Noting An Interest On An Insurance Policy: Is It Necessary?

You may remember in the past when arranging your buildings insurance policy being asked if your property was mortgaged. If it was, you would be asked for the lender’s details, and these would be noted as ‘an interest’ on your policy.

The theory behind ‘noting an interest’ was that without suitable insurance cover, a property would be considered a risk to a lender. If the property were to be destroyed by fire or flood for example, and there was no suitable insurance cover in place, then the asset in which the lender had invested would be at best reduced in value, or at worst, worthless. A fair request then of the lender you would think, for the borrower to have adequate cover in place.

We said you may remember in the past being asked for your mortgage lender’s details when arranging insurance cover. But have you noticed that the question is rarely, if ever, asked these days? There is a reason for this.

Bankers and Insurers Agreement Ended

In the past, there was an agreement between the British Bankers Association (BBA) and the Association of British Insurers (ABI) whereby insurers agreed to give notice to a lender of any cancellation or change to an insurance policy. This agreement started in 1992, but it came to an end in 2012. So nowadays, even if an interest is noted, it affords very little protection for the lender. The noted party, i.e. the lender, has no rights under the policy itself and, if the insured party invalidates the policy, then the noted party will be left without protection.

You may be somewhat confused to learn this information, perhaps because your mortgage lender has continued to insist that you arrange suitable insurance cover, and in doing so, note the lender’s interest on your policy. This appears to be the case, with lenders seemingly continuing to ask borrowers to note their interest on their policies. However, it appears that insurers are these days not openly requesting the information like they were in the past. By some accounts, a few of them do not even agree to note an interest when requested.

You may have asked your insurer to note your mortgage lender’s interest on your policy, and have seen that carried out for you. But the key change is that this noting of interest no longer creates an automatic agreement between the insurer and the lender.

If by noting an interest the lender wants warning of cancellation, or of a change to the policy that may affect the lender’s security, say when cover has been downgraded, then it has been suggested by legal experts that the terms of the noting should be clearly set out. In other words, there should be a written agreement between the insurer and the lender, setting out precisely what the lender requires from the insurer, and in what circumstances.

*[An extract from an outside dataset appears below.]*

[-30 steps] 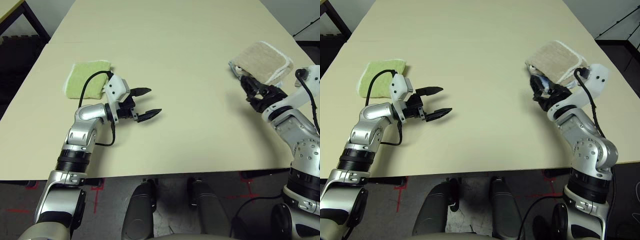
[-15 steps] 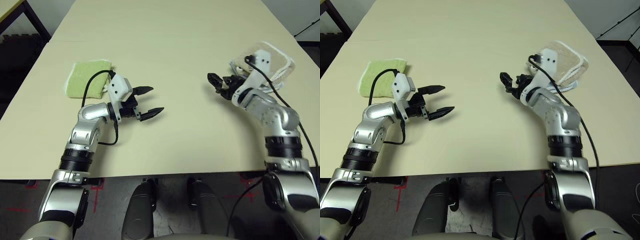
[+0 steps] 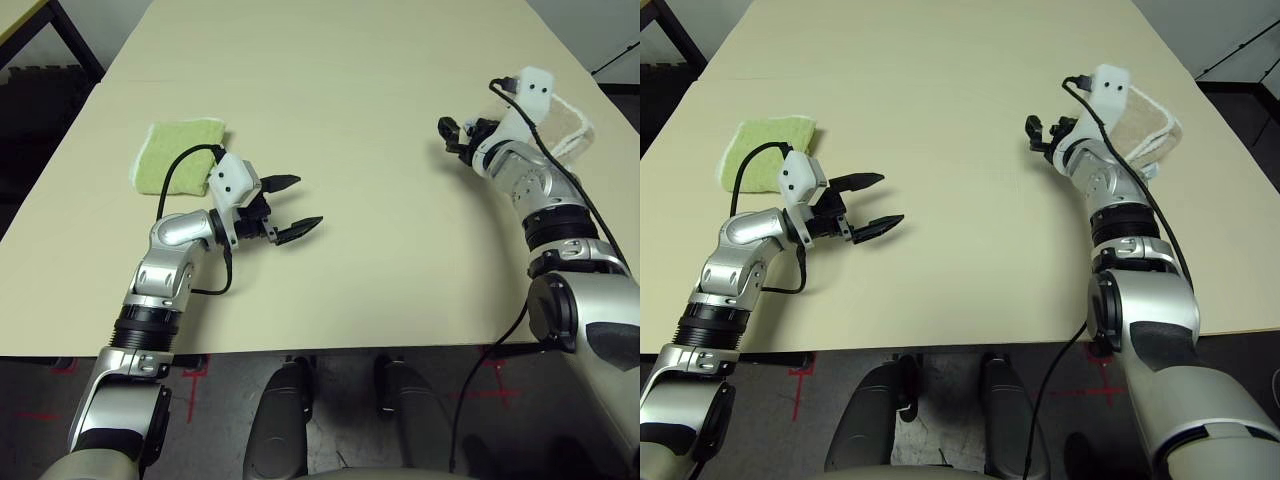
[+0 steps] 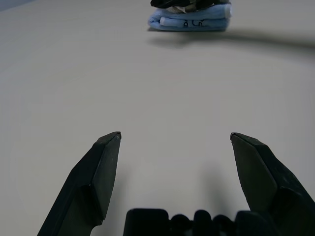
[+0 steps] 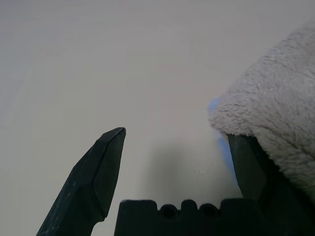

Is noting an interest really necessary?

Some insurers say that there is no need to note a lender’s interest, because their policies automatically include clauses to cover it. However, having seen examples of such clauses, they appear to suggest that the insurer only needs to advise the lender if the property has been subject to damage, or if there is a change in the use of the premises which puts it at greater risk of damage. In other words, if the borrower changes or cancels the policy, there appears to be no requirement for the insurer to advise the lender. Clauses will of course differ from insurer to insurer, so it is impossible to draw any conclusions in this respect.

Since the end of the agreement between the BBA and ABI, lenders have been seeking alternative methods of protecting their interest in insured properties. Some will ask insurers to designate them as the first loss payee in respect of any payment made under the policy. This means that the proceeds of any claim will be paid to the noted party, rather than the policy holder. Other lenders will have the borrower assign the proceeds of the policy to the lender, although this may only be suitable for certain types of policy.

There is also a protocol known as ‘composite insured’ or ‘co-insured’, which adds the lender to the policy and creates a separate contract between them and the insurer. This has the effect of avoiding the risk of cover being invalidated by the actions of the borrower. Many of these alternatives are used in larger, commercial transactions where the risk to the lender is greater. If you are asked to agree to any such terms, you should take legal advice before proceeding so that you are clear on your position.

So, what can we conclude from all of this?

It would appear that, whilst some insurers will agree to note a lender’s interest on an insurance policy when asked, this action does not carry any formal requirement for the insurer to advise the lender of any change to or cancellation of the policy, unless there is an express agreement between them that states as such.